||Shen J, Chung SA, Kayumov L, Moller H, Hossain N, Wang X, Deb P, Sun F, Huang X, Novak M, Appleton D, Shapiro CM.
This study aimed to characterize the effects of mirtazapine on polysomnographic sleep, especially slow wave sleep (SWS) and rapid eye movement (REM) sleep, as well as its effects on clinical symptoms in patients with major depressive disorder (MDD).
Sixteen MDD patients were treated with mirtazapine 30 mg taken 30 minutes before bedtime. Polysomnographic and subjective sleep, as well as other clinical data, were collected at baseline and on Days or Nights 2, 9, 16, 30, and 58 during treatment. We used repeated measures analysis of variance, including pairwise comparison, to analyze data statistically.

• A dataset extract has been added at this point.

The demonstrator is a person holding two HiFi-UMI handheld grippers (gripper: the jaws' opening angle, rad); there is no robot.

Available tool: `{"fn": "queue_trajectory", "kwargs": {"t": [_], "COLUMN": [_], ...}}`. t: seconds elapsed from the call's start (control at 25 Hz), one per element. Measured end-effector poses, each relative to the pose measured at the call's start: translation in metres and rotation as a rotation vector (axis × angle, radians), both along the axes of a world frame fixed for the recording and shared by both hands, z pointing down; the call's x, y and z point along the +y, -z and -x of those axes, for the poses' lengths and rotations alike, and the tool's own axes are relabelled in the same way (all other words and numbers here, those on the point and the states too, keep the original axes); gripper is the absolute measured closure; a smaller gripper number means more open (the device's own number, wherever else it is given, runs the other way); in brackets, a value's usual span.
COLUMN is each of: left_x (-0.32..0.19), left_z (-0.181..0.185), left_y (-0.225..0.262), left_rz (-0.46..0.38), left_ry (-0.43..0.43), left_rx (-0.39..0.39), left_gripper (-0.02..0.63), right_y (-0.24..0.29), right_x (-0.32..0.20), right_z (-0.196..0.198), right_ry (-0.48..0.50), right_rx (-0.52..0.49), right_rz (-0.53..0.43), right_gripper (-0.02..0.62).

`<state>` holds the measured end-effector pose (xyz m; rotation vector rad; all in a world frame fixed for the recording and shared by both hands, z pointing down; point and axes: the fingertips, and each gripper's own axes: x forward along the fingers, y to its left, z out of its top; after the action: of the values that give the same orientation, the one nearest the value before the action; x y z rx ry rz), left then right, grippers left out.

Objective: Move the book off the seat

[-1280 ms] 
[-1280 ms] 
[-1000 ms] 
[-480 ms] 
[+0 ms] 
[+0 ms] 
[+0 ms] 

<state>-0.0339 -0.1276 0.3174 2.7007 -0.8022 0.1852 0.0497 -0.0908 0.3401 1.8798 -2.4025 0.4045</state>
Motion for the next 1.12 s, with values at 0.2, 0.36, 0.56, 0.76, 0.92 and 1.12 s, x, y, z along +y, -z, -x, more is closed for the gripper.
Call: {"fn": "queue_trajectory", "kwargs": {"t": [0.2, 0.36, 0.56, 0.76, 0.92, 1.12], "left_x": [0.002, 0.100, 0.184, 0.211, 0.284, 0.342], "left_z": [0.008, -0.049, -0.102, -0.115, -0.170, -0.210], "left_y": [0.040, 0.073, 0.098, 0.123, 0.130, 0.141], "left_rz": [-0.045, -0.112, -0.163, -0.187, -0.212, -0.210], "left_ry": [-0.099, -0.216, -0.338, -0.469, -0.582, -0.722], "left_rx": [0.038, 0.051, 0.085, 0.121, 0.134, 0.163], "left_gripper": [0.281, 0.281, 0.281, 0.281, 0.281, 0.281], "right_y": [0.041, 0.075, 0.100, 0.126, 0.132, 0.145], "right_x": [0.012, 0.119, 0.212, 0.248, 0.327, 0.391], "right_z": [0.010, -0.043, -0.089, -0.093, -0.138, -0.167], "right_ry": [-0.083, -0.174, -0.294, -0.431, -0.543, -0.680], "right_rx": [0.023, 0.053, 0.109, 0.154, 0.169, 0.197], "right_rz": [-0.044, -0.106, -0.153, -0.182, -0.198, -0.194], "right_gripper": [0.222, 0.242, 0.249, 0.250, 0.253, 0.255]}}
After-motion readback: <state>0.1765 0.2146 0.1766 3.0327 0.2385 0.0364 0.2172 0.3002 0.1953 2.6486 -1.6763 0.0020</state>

Mirtazapine administration increased total SWS and the SWS in the first sleep cycle, but not SWS in the second sleep cycle. The medication increased REM latency and the duration of the first REM episode; it also decreased the number of REM episodes. Simultaneously, mirtazapine significantly reduced wake-after-sleep onset and scores on the Athens Insomnia Scale. After patients took the medication, scores on the Hamilton Depression Rating Scale-17 (HDRS-17) decreased rapidly and continuously. The changes on the Beck Depression Inventory-II were consistent with those on the HDRS-17. The medication has a tendency to increase weight.
Mirtazapine significantly improved sleep quality, reversed sleep markers of depression, and reduced depressive symptoms in this group of MDD patients.